Graduate Student | University of Florida | J. Crayton Pruitt Family Dept. of Biomedical Engineering

mRNA-loaded magnetoliposomes enhance antitumor responses to dendritic cell vaccines and enable MRI-based detection of cell migration

Adam J. Grippin1,2, Elias J. Sayour1, Brandon Wummer1, Adam Monsalve2, Tyler Wildes1, Kyle Dyson1, Jon Dobson2,3 and Duane A. Mitchell1

1 Preston A. Wells, Jr. Center for Brain Tumor Therapy, Department of Neurosurgery, University of Florida, Gainesville, Florida

2 J. Crayton Pruitt Family Department of Biomedical Engineering, University of Florida, Gainesville, Florida.

3 Department of Materials Science & Engineering, University of Florida, Gainesville, Florida.

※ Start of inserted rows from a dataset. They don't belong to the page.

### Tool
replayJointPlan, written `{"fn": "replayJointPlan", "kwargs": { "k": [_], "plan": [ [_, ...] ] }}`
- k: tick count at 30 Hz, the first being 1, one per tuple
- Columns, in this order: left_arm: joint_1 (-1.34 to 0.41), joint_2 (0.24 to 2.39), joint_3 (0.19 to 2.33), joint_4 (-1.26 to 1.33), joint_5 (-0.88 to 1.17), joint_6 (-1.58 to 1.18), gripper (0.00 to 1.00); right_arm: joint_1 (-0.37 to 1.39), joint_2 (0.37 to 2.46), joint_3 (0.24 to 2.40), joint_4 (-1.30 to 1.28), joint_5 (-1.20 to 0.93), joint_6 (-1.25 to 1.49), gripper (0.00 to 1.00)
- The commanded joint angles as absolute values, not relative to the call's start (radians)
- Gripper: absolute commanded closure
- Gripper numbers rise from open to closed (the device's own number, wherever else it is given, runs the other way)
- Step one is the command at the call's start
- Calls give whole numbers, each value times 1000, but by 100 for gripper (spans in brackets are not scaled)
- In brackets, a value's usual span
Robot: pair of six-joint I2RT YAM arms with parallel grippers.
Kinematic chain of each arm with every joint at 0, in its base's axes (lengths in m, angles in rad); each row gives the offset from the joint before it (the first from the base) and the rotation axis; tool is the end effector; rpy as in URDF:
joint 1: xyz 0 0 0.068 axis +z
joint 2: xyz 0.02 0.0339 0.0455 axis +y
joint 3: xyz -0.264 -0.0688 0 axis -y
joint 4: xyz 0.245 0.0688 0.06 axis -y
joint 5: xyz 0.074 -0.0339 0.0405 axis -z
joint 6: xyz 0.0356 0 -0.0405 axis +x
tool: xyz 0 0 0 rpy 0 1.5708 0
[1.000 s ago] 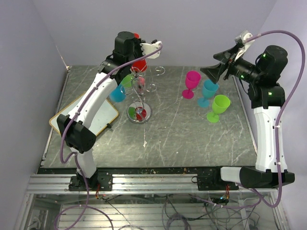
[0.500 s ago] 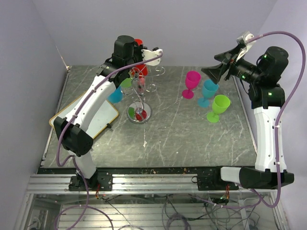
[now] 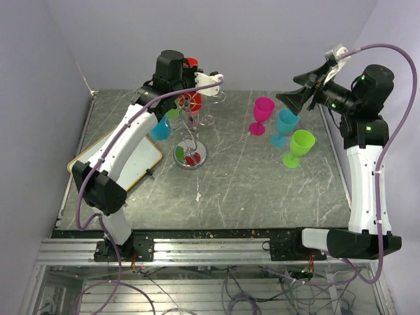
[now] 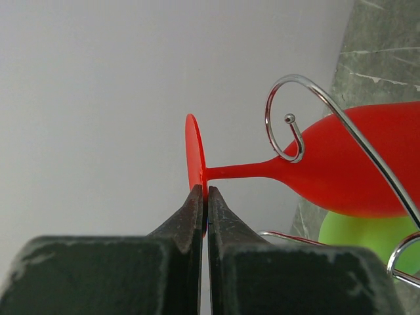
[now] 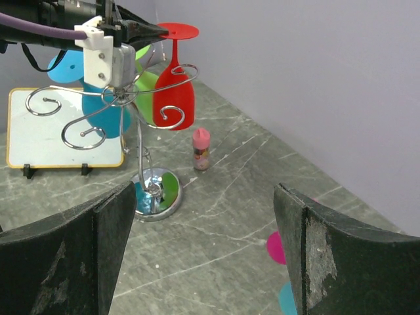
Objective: Place the wine glass upside down on the wine glass rack
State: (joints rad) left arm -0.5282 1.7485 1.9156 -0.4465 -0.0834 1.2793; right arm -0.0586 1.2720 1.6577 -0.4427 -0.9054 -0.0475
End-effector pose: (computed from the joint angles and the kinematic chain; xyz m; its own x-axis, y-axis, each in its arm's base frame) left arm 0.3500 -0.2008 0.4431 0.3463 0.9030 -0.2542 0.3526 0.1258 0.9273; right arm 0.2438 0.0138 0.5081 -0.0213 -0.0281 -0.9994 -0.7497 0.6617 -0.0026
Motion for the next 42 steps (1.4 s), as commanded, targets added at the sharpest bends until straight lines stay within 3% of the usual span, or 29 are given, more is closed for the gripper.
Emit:
{"fn": "replayJointPlan", "kwargs": {
  "k": [1, 42],
  "plan": [
    [-537, 1716, 1916, -462, -4, 1322, 93, -70, 1265, 1649, -409, -919, -32, 15],
    [-537, 1710, 1995, -601, 133, 1337, 93, -151, 1256, 1561, -263, -1009, 111, 15]
  ]
}}
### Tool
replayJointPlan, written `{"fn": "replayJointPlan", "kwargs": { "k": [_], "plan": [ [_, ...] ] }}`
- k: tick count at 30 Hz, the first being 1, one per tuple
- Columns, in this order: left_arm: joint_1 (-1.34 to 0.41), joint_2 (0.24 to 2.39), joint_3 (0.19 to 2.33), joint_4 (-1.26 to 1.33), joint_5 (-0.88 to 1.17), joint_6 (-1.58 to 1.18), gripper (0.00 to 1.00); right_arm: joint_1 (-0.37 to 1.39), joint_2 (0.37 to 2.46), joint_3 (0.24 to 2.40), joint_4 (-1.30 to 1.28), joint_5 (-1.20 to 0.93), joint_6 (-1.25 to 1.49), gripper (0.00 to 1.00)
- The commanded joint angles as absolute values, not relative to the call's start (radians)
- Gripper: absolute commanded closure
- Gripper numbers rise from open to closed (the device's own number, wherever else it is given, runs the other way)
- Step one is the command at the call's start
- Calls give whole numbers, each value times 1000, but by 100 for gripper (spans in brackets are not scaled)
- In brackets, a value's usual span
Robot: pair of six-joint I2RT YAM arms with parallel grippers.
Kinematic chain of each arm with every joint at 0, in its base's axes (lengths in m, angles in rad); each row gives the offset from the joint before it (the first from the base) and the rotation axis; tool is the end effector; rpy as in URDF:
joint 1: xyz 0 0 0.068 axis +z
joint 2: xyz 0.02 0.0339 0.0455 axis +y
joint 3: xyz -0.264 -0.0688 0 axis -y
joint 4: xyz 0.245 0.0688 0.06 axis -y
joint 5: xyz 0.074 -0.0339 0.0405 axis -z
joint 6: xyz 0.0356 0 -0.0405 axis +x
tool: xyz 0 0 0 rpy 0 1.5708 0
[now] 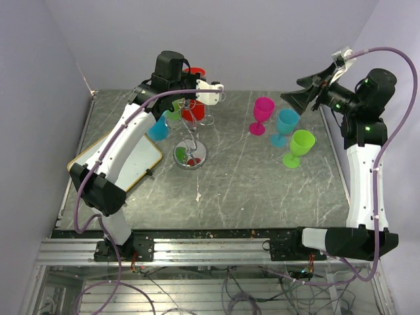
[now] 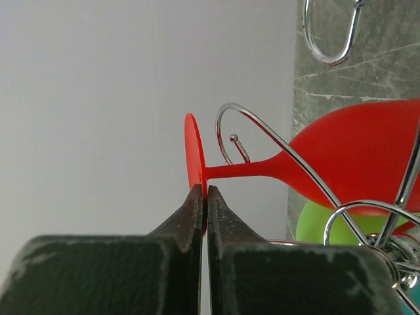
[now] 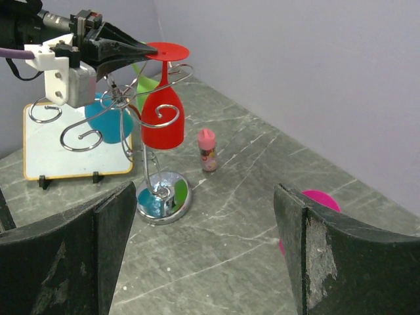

Despite aggressive chemotherapy, surgical resection, and radiation therapy, glioblastoma (GBM) remains almost universally fatal. We recently showed in a randomized and blinded clinical trial that RNA-loaded dendritic cell (DC) vaccines were associated with significantly improved progression-free and overall survival in patients with glioblastoma (Mitchell et al, Nature 2015). We also demonstrated that tracking DC migration to vaccine-site draining lymph nodes (LNs) with 111-Indium may be an important prognostic indicator of DC vaccination efficacy, but the complexity and regulatory requirements associated with nuclear labelling to track DCs limits widespread application of this technique. We therefore developed magnetic liposomes to enhance DC migration to LNs and track that migration with MRI. Cationic liposomes were loaded with iron oxide nanoparticles with or without cholesterol. The resulting nanoparticles were complexed with RNA and used to transfect DCs. We found that iron oxide and cholesterol both enhance magnetoliposome-mediated transfection of DCs and subsequent stimulation of CD8 T cells. Magnetoliposome-loaded DsRed+ DCs were then injected intradermally into mice. Migration to LNs was tracked noninvasively with T2-weighted 11T MRI before LNs were excised and analyzed with flow cytometry. Treatment with magnetoliposomes enhanced DC migration to lymph nodes and reduced intensity of T2-weighted MRI. We are now evaluating the correlation between MRI-detected DC migration and tumor rejection in murine models of glioblastoma.